- **What is expected**:
Say how many lines below hold the word "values"; give the number by itself.

- **Records provided**:
[Start of section]
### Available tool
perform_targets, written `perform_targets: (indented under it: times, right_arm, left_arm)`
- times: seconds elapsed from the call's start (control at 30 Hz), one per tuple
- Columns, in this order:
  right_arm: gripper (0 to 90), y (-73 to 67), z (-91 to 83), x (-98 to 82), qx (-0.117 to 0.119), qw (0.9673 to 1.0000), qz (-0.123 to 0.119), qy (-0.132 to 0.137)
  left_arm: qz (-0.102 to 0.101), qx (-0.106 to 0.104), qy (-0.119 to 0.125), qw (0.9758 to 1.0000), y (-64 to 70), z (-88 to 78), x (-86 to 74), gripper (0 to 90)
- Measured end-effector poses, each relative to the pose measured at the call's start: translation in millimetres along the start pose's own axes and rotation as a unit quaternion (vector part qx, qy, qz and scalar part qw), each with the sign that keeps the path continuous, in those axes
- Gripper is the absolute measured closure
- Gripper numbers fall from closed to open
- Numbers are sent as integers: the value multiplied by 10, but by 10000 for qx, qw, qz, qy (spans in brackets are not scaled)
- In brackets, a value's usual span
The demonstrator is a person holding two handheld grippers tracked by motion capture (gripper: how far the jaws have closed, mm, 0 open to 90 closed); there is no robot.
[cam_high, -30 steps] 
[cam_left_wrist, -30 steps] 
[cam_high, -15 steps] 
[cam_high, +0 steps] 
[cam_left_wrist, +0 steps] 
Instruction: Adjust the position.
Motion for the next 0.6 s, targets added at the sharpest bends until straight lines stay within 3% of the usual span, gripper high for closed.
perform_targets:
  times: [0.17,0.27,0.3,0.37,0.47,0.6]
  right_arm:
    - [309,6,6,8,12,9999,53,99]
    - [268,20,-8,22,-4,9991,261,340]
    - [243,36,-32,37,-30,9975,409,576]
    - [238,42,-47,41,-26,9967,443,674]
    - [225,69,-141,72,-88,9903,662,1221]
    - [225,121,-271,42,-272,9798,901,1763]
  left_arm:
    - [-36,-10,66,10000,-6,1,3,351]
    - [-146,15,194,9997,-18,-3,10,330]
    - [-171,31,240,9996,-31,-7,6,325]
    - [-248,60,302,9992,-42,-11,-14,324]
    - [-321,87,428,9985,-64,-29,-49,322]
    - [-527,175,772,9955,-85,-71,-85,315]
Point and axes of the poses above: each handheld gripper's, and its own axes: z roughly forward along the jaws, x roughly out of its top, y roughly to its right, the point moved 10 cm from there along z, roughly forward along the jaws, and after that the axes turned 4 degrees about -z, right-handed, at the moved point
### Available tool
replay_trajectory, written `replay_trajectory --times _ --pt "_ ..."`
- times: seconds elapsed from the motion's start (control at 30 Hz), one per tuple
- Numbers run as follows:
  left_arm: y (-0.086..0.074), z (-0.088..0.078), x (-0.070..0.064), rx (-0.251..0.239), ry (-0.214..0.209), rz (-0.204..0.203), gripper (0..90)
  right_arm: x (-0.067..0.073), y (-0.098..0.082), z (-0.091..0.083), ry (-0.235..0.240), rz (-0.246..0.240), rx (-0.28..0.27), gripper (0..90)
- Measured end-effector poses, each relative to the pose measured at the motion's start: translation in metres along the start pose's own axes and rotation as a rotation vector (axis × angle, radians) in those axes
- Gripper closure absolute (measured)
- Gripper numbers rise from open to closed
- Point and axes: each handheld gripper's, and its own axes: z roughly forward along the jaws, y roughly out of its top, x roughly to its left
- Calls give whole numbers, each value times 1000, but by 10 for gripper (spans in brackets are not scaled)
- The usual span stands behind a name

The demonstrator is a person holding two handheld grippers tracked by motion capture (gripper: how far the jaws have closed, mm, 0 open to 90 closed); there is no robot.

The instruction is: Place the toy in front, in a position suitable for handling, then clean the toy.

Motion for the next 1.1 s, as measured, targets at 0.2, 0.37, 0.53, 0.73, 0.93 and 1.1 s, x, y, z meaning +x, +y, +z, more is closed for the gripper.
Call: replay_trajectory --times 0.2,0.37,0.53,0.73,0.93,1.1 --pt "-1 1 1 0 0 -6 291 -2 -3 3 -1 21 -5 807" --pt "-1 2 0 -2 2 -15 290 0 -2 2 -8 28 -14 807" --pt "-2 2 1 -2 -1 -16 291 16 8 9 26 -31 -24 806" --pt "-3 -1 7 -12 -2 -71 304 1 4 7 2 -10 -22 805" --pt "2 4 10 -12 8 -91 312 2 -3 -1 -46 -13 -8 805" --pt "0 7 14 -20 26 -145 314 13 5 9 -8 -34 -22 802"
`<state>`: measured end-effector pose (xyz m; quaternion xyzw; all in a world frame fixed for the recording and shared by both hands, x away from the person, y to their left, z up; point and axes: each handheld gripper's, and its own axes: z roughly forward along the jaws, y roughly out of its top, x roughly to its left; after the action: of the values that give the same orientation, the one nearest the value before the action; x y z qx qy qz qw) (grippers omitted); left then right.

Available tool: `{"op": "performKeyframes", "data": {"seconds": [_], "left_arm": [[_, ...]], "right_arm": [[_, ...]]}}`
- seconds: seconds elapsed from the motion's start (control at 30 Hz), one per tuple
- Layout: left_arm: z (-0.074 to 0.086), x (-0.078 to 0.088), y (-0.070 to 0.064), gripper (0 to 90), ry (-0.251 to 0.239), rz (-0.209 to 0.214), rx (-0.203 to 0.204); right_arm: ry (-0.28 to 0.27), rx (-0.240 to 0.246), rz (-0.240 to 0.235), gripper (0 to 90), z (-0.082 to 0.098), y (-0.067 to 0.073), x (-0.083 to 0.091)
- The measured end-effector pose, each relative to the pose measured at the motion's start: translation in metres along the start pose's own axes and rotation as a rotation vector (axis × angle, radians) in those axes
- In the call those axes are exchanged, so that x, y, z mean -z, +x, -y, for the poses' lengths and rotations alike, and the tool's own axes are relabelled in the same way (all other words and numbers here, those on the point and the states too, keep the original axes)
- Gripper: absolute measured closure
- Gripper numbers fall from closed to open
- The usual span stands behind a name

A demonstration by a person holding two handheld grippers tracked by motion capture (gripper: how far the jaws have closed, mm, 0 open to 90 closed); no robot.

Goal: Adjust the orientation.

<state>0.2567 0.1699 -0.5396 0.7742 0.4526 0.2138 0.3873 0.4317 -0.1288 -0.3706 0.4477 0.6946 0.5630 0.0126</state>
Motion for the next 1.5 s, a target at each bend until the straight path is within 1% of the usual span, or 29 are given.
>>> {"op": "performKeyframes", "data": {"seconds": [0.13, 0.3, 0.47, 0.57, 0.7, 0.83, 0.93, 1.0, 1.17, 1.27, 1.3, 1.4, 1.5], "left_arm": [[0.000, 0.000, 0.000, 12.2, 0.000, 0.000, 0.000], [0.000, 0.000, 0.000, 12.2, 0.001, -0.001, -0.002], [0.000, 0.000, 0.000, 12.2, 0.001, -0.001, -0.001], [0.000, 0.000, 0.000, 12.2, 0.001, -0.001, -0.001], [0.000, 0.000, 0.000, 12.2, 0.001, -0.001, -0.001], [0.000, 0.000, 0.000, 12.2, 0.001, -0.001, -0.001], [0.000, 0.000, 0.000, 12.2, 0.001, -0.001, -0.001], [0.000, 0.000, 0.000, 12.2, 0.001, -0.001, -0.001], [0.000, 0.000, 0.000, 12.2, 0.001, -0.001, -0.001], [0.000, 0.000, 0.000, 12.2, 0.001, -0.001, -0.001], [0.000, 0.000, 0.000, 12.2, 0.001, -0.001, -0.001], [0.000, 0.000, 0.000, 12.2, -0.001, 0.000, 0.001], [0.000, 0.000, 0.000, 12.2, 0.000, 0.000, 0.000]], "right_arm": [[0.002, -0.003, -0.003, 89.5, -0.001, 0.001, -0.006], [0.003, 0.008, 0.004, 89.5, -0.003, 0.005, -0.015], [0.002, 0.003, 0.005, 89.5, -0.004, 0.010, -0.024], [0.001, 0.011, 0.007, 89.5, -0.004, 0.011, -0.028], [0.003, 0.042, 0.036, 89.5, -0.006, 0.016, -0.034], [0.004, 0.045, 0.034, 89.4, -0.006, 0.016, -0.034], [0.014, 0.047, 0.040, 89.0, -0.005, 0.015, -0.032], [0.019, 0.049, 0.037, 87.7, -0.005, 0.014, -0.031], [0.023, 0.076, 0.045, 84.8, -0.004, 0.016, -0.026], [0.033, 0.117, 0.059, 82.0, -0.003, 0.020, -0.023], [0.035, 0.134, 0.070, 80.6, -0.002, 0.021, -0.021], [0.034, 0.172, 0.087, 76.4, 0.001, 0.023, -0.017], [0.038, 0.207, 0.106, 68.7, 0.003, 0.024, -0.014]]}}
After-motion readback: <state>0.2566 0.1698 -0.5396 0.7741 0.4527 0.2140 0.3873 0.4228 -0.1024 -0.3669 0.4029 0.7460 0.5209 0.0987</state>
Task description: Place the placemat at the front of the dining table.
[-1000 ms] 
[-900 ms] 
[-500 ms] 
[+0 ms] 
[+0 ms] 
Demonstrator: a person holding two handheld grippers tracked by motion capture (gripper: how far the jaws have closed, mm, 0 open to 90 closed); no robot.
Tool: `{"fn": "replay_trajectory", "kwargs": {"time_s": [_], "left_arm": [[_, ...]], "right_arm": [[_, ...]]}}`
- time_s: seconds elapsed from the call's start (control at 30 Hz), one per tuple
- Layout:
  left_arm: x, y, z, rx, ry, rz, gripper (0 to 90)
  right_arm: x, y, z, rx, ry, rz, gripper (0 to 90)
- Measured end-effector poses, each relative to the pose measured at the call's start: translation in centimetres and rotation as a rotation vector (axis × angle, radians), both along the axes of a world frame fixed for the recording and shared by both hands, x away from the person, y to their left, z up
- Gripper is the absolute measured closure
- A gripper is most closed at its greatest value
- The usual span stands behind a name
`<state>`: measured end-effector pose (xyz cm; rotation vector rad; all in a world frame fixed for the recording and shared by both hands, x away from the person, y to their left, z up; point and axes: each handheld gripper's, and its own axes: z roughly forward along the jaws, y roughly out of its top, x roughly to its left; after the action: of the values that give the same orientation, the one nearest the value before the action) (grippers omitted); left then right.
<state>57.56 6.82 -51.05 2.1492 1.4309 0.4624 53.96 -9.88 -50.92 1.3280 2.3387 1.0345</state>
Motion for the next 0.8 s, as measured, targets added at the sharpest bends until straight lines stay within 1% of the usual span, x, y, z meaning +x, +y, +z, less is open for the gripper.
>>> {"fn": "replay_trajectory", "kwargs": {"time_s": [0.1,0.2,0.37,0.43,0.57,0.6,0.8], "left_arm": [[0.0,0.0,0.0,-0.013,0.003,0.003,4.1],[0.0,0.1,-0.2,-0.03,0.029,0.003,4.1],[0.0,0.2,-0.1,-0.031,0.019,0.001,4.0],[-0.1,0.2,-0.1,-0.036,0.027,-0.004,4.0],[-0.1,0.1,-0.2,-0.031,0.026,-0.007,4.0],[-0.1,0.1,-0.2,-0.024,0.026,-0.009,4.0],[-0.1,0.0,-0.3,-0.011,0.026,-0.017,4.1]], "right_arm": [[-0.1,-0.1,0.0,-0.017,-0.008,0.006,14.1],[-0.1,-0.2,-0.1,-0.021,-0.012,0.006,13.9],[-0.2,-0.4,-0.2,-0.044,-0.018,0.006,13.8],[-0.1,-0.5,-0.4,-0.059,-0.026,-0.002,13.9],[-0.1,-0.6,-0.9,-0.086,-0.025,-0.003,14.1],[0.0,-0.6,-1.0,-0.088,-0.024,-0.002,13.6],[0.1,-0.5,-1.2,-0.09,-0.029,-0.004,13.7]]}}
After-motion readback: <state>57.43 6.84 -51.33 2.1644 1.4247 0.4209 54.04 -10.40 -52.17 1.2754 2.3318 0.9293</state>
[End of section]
- **Response below**:
2